Bellingham and Whatcom County had some of the first dogs in Washington state that are certified to detect fentanyl, and “officers have also worked hundreds of hours in emphasis patrols in high-impact areas to successfully deter the sale and use of drugs,” Lund said.
Bellingham also hired a new project manager focused entirely on human services.
Sidhu told The Herald in an email that the fentanyl crisis is bigger than Whatcom County.
“We know that our expansion of specific local interventions, like distribution of overdose reversal medication and EMS response, have helped to keep people alive. Our prevention efforts are also important and help to keep people safe by steering them away from addictive drugs. However, at the local level we don’t have control over the big picture — the multitude of interwoven factors that have created and sustained the fentanyl crisis,” Sidhu said.
“My executive order signed nine months ago was intended to highlight the extraordinary toll that fentanyl has had on our community and to ensure that we were doing everything that is within our capacity to address the crisis. I’m confident that this has had a positive impact, but I also recognize that these efforts alone will not be sufficient,” he said.
Earlier this month Bellingham Police helped the Whatcom County Sheriff’s Office Gang and Drug Task Force arrest 11 suspected street-level drug dealers in the downtown business district.
Earlier this year, the drug task force seized 70 pounds of narcotics, mostly fentanyl-laced, during an investigation that led to the arrest of several members of a drug-trafficking organization, Sheriff’s Office spokeswoman Amy Cloud told The Herald.
“A decline in fentanyl-related deaths is good news, but the battle against the terrible effects of fentanyl in our community must continue full force,” Cloud said in an email.
What’s working?
A combination of factors is driving the decline, Health Department officials told The Herald.
Local health officials are addressing the overdose crisis using a format they call PITA — prevention, intervention, treatment and aftercare.
County health officer Dr. Amy Harley said three primary categories of efforts have been effective in starting to turn the tide: widespread availability and use of naloxone, expanding access to treatment, and increasing services for people with opioid use disorder.
“Those three categories of interventions I think are what we can probably say is driving the downward trend in our county, to the best of our ability to say that,” Harley said.

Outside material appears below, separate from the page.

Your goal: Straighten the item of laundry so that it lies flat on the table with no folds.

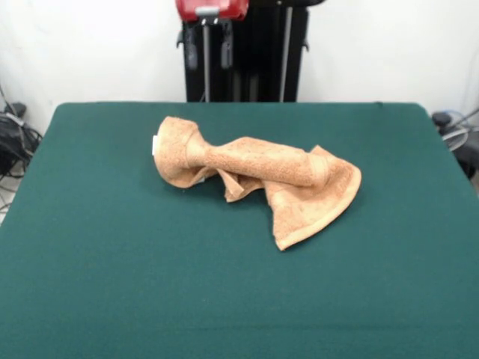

A key piece in the spectrum of interventions is the recent addition of a substance abuse professional in the Emergency Department at St. Joseph Medical Center, Harley said.
More than 50 health care professionals, many from the St. Joseph ER, were trained on buprenorphine and other medications for opioid use disorder, PeaceHealth spokeswoman Anne Williams said in an emailed statement.
“This is a life-saving treatment for those that have suffered from overdose that diminishes the physical dependency, cravings, and withdrawal symptoms caused by fentanyl. It lowers the chances someone will misuse opiates after they get out of the hospital and helps stabilize someone as part of a treatment plan,” Williams said.
Buprenorphine reduces drug cravings and prevents relapse, Harley said.
Looking ahead
“We’re cautiously optimistic. And while we can’t point to one thing, collectively, nor would we want to, we really think it is this combination of bringing the community together,” opioid prevention specialist Holley told The Herald.
“There’s a lot of behind-the-scenes stuff that goes on that is really helping our community. And we’re hopeful. None of us do this work to see the trends go in a different direction. But we also know that we didn’t get into this crisis overnight, and we’re not going to solve it overnight.”